Dataset records:
══════

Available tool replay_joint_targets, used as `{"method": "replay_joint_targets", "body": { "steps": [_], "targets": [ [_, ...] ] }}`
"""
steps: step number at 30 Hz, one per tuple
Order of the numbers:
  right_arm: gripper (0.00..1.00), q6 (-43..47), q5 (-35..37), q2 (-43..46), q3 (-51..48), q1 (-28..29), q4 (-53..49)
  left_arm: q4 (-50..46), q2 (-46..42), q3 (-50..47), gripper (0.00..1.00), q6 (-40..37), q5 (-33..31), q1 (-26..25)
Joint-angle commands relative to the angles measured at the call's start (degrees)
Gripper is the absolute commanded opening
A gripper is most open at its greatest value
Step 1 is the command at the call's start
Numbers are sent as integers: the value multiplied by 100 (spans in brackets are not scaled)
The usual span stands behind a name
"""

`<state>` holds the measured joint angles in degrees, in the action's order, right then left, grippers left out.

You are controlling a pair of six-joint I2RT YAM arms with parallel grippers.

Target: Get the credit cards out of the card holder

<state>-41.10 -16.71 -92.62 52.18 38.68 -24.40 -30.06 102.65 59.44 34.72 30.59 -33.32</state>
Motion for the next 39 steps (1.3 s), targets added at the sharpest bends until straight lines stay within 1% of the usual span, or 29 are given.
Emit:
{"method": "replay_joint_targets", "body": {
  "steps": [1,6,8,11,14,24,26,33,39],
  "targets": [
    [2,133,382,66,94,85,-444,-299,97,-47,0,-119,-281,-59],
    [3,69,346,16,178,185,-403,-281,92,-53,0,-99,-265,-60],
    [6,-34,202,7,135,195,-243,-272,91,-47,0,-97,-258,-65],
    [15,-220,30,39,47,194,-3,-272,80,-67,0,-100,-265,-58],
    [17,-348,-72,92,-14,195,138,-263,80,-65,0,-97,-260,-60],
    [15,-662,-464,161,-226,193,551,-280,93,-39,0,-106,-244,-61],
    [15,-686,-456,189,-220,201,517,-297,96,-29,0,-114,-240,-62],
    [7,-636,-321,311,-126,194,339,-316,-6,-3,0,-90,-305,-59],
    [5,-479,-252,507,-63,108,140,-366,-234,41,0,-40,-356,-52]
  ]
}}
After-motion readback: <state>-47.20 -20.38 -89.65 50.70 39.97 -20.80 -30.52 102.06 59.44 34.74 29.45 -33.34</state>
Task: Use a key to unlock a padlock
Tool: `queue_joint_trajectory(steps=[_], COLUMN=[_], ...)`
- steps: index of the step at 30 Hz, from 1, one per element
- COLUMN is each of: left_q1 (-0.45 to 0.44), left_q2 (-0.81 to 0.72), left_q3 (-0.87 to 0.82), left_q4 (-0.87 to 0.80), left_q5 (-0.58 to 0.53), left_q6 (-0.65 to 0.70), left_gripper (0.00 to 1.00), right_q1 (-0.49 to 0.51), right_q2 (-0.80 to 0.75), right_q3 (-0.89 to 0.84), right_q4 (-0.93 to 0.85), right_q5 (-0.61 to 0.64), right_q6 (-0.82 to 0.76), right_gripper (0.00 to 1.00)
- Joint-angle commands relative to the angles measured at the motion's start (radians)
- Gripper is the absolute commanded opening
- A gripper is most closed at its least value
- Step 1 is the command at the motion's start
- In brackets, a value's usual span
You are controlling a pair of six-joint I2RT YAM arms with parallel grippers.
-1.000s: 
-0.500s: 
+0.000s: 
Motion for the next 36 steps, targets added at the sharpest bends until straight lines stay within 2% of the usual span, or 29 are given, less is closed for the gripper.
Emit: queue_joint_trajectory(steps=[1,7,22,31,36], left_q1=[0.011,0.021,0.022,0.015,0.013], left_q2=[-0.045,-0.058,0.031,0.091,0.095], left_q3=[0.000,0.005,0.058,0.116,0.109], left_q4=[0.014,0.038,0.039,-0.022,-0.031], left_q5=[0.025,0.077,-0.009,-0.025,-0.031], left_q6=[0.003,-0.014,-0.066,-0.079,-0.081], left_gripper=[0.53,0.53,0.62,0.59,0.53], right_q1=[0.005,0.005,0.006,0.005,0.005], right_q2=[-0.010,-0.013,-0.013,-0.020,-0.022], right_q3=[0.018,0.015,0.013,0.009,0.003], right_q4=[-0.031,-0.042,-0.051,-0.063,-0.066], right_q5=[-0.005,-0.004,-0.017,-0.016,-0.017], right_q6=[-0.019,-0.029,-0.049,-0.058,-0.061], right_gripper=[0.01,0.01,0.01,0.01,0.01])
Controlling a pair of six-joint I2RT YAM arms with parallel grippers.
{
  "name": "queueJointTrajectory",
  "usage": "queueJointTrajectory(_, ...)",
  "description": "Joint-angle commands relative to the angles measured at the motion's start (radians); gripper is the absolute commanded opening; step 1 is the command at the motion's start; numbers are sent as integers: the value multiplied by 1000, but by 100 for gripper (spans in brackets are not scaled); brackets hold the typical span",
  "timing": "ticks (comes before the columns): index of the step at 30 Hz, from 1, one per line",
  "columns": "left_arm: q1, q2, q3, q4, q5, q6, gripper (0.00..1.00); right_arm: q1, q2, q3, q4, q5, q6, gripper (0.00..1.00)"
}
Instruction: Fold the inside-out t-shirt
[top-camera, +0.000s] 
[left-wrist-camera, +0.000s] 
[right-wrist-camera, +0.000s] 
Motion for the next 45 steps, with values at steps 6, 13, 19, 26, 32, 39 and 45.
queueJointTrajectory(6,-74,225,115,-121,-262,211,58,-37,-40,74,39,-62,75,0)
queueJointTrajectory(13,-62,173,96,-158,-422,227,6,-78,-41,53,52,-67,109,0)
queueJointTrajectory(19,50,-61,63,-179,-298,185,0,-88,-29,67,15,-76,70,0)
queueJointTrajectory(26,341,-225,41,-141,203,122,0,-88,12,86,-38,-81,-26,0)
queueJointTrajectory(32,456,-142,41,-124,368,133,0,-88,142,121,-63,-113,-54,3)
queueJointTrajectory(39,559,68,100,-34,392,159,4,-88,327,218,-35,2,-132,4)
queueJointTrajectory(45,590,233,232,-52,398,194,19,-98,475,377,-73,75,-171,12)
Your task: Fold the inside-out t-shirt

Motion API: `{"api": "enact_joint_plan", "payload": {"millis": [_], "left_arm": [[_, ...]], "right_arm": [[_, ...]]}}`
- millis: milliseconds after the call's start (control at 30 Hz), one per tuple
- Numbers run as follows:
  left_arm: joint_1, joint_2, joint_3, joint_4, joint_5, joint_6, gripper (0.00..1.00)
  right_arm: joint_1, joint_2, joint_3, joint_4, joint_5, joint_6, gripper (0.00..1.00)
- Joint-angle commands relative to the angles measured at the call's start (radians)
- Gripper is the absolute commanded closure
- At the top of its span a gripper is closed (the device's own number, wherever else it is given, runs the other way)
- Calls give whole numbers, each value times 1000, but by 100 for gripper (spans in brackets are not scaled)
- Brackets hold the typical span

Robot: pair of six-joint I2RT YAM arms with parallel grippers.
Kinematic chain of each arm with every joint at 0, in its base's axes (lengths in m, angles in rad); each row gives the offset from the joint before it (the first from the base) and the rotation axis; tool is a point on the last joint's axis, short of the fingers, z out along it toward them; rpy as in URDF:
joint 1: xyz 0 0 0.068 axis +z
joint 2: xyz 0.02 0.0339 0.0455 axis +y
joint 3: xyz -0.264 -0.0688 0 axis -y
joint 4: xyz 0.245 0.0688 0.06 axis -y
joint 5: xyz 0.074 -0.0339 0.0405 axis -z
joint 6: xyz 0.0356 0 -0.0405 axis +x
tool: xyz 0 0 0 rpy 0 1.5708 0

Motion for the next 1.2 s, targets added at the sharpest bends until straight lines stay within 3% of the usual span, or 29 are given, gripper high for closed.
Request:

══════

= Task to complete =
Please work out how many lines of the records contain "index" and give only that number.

= Finished exercise =
2